CITY: How did you become interested in creating comic versions of epic operas?

P. CRAIG RUSSELL: Well, I’ve been an opera fan since I was a kid, so I was familiar with the music. But mostly I was just looking for a good story to tell, outside of the mainstream superhero Marvel comic sort of genre, which is where I started as a professional. When the opportunity came up to do comics outside of the mainstream, and with the opening up of so-called ground-level comics in the late 70’s, it was just sort of a natural fit.

How do you choose the particular stories?
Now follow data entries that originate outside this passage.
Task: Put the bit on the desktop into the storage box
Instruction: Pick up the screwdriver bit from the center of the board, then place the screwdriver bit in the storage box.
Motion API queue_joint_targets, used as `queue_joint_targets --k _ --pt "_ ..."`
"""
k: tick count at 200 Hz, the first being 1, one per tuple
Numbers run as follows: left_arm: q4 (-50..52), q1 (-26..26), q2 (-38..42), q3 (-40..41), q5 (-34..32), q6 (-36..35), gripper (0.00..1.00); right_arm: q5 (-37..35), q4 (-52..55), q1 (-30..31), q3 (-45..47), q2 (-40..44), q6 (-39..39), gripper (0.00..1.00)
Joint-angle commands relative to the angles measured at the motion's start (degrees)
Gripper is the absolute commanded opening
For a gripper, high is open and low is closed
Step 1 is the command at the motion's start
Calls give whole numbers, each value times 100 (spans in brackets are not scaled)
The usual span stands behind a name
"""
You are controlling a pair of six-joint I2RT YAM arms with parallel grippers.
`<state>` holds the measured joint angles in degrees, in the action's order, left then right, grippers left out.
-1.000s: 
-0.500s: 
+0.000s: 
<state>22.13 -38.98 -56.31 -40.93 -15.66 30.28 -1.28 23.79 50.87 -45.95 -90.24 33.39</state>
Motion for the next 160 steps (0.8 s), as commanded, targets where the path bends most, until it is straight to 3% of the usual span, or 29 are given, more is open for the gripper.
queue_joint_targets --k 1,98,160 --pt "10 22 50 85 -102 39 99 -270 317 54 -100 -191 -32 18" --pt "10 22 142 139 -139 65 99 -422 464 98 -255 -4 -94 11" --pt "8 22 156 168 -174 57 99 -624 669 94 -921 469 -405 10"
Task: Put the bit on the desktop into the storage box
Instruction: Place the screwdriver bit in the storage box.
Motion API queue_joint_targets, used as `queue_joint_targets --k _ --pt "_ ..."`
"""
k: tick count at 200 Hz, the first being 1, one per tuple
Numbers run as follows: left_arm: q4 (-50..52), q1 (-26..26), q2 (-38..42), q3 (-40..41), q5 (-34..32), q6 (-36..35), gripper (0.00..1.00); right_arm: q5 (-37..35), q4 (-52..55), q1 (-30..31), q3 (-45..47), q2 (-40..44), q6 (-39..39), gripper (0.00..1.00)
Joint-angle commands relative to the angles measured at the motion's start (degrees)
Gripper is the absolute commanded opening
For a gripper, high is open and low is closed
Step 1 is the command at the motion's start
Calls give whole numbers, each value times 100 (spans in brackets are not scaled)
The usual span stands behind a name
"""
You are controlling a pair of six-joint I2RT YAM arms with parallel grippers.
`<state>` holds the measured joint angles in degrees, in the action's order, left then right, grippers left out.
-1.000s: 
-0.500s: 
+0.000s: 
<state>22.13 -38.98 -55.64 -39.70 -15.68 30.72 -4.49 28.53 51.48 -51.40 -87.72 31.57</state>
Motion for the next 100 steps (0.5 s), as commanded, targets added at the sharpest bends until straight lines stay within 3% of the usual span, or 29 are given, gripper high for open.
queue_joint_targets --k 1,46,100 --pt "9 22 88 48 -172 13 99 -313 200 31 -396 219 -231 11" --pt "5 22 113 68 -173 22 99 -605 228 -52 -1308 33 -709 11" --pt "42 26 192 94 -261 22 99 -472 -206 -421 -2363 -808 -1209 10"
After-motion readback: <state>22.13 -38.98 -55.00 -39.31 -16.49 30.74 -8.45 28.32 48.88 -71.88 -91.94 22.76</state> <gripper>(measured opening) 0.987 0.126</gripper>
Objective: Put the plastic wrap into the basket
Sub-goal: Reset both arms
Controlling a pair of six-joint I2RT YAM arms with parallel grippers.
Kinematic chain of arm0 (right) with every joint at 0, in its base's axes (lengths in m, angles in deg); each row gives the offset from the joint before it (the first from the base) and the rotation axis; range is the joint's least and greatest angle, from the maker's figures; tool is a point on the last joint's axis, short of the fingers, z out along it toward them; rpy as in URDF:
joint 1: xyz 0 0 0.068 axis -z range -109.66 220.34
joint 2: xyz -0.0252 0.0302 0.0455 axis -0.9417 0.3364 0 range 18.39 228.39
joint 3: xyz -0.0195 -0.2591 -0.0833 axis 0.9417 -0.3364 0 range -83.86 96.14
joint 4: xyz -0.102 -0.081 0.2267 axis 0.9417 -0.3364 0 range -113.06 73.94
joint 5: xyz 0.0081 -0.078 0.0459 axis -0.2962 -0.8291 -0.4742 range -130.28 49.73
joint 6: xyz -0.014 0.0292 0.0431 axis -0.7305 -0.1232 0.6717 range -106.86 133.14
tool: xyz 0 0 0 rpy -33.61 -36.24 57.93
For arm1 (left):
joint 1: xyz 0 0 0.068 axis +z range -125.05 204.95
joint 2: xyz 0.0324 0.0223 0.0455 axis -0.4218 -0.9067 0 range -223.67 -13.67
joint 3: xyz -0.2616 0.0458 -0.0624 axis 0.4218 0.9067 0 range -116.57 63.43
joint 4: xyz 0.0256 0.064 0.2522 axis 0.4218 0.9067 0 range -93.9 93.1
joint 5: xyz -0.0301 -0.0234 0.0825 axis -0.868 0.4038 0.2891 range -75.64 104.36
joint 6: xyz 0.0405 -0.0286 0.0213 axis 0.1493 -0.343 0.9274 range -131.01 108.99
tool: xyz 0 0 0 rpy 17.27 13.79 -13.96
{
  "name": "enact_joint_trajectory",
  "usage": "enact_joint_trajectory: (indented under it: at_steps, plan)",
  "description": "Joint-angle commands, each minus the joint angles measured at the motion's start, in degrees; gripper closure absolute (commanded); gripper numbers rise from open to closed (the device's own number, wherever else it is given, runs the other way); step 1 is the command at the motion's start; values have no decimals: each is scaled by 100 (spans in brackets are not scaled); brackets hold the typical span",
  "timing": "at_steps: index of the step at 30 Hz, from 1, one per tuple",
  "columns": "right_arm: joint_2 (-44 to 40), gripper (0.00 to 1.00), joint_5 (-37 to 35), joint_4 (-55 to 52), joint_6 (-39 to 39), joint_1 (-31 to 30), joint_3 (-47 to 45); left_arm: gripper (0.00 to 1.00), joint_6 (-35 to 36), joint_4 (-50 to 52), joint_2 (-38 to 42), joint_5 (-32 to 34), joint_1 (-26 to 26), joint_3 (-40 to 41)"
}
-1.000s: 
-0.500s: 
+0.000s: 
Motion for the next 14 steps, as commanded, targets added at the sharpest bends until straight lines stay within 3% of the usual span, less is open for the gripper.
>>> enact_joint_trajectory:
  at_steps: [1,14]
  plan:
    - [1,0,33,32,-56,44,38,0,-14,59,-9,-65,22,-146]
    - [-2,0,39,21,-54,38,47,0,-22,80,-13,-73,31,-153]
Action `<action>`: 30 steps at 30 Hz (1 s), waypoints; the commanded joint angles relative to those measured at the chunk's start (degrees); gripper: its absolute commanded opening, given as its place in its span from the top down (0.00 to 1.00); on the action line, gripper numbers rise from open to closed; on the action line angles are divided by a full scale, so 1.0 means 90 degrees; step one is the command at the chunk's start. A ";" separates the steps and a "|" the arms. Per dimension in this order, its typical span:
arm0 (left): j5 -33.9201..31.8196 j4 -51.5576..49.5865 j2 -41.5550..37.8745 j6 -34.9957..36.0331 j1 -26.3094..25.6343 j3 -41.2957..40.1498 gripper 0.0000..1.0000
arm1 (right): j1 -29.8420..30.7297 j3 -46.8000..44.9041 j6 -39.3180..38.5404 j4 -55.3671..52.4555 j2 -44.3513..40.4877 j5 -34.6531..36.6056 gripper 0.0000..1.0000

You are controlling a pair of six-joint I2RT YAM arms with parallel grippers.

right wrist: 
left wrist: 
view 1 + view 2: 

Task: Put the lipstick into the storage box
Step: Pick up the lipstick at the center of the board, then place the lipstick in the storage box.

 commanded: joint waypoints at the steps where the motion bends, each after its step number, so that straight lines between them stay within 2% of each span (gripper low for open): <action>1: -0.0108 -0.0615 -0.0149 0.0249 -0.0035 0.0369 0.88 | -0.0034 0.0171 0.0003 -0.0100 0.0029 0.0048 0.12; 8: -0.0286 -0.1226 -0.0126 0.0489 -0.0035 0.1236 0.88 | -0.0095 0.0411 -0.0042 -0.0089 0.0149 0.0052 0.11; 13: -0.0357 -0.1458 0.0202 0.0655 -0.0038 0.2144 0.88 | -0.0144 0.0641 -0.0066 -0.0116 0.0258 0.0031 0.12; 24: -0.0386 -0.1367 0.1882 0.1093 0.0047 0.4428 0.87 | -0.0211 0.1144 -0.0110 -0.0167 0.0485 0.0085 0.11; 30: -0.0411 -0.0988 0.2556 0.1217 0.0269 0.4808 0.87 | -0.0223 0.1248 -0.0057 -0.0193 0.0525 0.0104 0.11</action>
It has to be a good story. There are a lot of great operas that have somewhat silly stories that I don’t think would be interesting graphic novels, so it would have to be something that has a good libretto to begin with. Not just great music, because the music isn’t going to translate into a visual form -- certainly not a soundless visual form. So most of my operas also have great librettos, [such as those] by Maurice Maeterlinck, Oscar Wilde, things like that. Or Wagner’s own libretto for "The Ring of the Nibelung."

What about “Pelléas et Mélisande,” or Debussy in particular, interested you?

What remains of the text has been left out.